Announcing yesterday’s package of puritanism, Simon Power-Lust signalled that he will be continuing the attack on small bottle-store owners begun by Helen Clark the very week bottle-store owner Navtej Singh was shot. One of the three big “improvements” delivered by his reforms, says Simon, is that it “gives communities a say in when and where liquor outlets can open.” The unspoken announcement being: “We’re going to make it damned hard to get a new license, or renew an existing one.”
This frankly just blames small-business owners for selling to wiling customers. It’s the same sort of finger-pointing in which several hundred people indulged in Manukau last week, marching on council buildings to complain about what other people are doing. One woman in the rally, who revealed to the interviewer that she had a god on her side (she didn’t reveal which one), complained that in Manukau there is now “a bottle store on every corner.” “That’s not what we want as a community,” she huffed.
Well, I beg to differ.
If there really were a bottle store on every corner (there are 350 bottle stores in Manukau, but many more corners) then that would in fact be a sign that this is precisely what “the community” does want—because the customers of those bottle stores, who come from “the community,” are the very people who are keeping all these bottle stores open, demonstrating as clearly as you can that this is precisely what “the community” does want.
So what the woman should have said was “this is not what I want.” “The community, c’est moi.” But why is her voice more important than any other? And why should her puritanism give her any power to to tell you and me when and where we can buy a bottle of wine?

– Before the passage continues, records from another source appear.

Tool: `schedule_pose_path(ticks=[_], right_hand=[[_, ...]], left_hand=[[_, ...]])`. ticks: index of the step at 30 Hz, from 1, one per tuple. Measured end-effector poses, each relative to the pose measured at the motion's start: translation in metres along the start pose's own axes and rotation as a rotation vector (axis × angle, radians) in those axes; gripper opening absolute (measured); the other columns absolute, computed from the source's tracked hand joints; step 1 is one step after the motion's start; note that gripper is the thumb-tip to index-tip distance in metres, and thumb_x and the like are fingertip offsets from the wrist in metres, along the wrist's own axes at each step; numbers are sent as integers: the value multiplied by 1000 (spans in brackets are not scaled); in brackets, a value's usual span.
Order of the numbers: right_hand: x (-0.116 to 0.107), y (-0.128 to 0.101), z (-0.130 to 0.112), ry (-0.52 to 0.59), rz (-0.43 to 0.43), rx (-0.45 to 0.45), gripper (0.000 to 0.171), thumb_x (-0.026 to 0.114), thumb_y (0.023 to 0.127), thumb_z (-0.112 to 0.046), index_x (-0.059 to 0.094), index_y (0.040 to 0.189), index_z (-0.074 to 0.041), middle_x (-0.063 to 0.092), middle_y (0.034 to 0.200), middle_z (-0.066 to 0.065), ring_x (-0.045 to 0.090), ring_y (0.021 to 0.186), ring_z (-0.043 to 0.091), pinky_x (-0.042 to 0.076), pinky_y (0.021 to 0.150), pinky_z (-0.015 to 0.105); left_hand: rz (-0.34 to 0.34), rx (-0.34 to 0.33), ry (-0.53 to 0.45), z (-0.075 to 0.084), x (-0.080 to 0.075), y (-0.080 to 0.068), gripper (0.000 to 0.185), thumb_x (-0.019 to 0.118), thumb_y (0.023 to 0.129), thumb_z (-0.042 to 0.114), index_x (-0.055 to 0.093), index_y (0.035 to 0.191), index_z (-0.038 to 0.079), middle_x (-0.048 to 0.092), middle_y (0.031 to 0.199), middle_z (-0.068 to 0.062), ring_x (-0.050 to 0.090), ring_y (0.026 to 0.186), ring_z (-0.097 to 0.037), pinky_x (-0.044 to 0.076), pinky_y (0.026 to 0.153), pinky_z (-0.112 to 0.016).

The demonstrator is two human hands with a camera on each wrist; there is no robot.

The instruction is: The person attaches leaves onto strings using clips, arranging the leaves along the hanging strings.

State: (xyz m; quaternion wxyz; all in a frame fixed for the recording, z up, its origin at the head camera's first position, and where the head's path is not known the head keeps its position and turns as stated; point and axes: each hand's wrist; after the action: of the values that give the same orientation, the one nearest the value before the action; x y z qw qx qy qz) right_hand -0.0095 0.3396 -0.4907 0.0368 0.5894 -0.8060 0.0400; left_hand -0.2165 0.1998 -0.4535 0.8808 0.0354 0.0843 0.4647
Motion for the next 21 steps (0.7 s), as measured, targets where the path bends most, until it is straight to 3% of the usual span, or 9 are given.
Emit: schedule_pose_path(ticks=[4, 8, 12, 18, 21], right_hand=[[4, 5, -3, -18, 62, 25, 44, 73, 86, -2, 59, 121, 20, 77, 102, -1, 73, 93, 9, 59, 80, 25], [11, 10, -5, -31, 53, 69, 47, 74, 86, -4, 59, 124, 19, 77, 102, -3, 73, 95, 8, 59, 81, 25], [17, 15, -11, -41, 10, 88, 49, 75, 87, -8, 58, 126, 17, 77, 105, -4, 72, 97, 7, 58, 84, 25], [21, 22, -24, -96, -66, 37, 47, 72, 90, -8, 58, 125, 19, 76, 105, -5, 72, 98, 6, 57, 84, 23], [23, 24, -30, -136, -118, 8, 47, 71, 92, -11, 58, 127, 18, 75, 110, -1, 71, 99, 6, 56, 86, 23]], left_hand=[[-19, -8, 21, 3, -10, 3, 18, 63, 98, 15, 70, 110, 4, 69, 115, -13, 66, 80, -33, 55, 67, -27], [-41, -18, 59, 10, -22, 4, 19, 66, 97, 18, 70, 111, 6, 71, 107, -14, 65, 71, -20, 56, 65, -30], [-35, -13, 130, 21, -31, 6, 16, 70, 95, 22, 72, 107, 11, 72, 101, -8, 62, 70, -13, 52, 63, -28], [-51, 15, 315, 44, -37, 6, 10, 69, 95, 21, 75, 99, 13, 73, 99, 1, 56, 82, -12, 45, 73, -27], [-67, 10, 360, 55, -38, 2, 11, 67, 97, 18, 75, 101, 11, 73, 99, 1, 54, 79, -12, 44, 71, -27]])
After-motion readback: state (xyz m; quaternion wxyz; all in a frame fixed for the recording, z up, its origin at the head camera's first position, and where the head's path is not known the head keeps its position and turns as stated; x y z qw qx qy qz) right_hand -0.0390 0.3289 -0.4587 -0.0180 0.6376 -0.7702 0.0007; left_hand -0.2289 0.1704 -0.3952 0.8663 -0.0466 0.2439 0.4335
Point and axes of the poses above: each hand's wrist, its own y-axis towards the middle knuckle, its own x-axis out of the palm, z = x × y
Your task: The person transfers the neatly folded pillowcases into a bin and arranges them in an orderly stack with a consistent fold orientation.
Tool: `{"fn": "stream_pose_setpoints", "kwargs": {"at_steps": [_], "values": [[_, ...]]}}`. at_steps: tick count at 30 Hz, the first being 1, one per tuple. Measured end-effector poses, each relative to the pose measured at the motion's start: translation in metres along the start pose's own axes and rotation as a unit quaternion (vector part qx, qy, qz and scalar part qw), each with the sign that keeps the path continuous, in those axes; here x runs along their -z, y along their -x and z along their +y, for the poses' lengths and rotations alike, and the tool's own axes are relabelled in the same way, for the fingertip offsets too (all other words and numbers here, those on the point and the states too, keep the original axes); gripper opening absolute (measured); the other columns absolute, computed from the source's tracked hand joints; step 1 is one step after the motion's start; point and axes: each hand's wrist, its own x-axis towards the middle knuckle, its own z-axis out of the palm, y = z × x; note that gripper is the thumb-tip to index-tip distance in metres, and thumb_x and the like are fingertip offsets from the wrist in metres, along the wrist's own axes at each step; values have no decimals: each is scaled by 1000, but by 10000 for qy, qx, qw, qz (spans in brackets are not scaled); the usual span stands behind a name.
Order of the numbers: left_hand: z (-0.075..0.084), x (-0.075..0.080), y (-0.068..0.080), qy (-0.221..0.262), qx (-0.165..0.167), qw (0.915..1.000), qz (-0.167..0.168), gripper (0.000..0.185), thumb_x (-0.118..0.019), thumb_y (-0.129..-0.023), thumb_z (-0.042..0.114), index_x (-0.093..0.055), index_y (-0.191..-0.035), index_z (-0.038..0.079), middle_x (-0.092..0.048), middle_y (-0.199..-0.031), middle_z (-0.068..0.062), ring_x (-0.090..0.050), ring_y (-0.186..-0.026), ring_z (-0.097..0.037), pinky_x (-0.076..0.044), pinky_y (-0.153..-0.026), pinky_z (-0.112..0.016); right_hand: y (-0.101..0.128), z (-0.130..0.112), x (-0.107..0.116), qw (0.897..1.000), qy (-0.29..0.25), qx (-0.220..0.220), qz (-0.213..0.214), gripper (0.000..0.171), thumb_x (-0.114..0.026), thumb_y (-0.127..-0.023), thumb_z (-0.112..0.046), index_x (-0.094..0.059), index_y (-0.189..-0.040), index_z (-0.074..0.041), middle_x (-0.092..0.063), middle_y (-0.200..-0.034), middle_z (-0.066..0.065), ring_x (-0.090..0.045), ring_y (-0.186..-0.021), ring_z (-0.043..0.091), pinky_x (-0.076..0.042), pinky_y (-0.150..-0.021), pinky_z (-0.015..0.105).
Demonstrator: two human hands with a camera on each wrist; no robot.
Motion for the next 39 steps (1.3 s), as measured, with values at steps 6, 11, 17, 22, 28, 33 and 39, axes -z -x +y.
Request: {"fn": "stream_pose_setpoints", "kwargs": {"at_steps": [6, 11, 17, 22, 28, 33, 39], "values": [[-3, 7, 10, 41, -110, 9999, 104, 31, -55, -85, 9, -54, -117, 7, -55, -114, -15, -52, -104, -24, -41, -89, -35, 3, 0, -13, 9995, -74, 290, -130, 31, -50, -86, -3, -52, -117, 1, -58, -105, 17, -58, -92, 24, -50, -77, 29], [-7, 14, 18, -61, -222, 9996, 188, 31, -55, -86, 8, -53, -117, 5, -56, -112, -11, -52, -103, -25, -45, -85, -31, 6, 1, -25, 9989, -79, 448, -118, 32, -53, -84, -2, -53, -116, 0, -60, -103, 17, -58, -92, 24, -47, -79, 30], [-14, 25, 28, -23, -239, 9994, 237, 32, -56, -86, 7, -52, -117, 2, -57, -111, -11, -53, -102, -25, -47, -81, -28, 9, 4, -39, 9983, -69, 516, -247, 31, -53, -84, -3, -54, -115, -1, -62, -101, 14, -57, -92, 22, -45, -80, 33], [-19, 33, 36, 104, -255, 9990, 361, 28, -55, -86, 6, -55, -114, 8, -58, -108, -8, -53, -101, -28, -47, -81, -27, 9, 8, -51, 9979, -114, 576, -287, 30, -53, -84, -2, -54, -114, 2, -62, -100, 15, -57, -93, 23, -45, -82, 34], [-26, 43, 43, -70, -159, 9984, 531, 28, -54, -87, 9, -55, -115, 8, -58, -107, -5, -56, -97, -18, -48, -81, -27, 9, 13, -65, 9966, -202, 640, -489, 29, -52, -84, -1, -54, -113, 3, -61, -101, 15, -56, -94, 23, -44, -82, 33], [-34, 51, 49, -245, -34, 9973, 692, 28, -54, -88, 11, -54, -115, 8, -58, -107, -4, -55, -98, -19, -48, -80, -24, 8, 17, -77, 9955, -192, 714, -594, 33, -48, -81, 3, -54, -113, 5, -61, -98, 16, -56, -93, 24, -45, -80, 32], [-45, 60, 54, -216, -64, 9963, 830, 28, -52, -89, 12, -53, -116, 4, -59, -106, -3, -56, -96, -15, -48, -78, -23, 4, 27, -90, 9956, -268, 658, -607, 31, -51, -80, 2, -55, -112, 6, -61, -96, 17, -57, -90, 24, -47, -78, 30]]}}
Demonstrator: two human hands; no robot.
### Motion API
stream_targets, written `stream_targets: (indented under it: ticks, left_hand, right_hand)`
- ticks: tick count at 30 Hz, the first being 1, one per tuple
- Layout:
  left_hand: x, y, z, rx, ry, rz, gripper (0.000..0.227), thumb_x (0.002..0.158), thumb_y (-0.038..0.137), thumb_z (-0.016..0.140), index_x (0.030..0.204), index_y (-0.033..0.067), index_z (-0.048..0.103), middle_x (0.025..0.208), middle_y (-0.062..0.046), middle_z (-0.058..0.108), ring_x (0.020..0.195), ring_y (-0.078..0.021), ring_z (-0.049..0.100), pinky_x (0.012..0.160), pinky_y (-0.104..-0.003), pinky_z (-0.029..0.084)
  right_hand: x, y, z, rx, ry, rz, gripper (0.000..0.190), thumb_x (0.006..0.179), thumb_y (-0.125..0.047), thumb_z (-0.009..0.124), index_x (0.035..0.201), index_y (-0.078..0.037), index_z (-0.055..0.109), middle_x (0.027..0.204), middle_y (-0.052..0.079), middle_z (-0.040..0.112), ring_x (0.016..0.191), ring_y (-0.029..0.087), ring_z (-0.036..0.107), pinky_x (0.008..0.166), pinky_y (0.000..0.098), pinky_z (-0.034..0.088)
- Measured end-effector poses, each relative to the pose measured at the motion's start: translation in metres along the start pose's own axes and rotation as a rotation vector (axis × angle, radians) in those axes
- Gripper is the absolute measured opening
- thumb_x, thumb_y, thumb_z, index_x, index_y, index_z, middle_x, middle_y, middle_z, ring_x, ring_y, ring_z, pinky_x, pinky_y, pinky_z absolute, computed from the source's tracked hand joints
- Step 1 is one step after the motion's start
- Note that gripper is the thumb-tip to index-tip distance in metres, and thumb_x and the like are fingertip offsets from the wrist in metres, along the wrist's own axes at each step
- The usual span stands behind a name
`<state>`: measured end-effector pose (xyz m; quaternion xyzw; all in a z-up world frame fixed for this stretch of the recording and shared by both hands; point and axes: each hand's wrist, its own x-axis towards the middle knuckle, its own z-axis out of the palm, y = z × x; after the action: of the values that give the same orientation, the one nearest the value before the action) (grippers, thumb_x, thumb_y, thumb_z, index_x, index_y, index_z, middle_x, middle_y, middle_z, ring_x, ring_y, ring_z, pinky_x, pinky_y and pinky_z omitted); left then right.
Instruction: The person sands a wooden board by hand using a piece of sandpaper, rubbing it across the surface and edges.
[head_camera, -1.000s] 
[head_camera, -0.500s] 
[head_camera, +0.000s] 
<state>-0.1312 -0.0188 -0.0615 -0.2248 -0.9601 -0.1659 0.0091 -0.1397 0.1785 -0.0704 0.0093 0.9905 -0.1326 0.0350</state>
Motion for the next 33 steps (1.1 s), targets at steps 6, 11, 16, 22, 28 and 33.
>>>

Well, on that one you’ll have to ask Simple Simon. Because in “giving communities a say in when and where liquor outlets can open,” he is simply giving a say to busybodies like this one, and taking it away from the communities themselves. Because like that woman, Simple Simon is completely unaware that communities already are “having a say” in where and when outlets are open—having a say by voting with their wallet every time they make a purchase.
They’re called customers, Simon. At the end of the day it’s not you or I or anyone else who decides whether or not a bottle store or any other store stays open. They do: their customers. And these customers are the community.
Perhaps you should listen to what they’re saying. Because shutting down these small businesses won’t limit demand for alcohol, it will simply change where it’s bought. And meanwhile, as Eric Crampton observes, there are a lot of immigrant families whose businesses are going to be destroyed.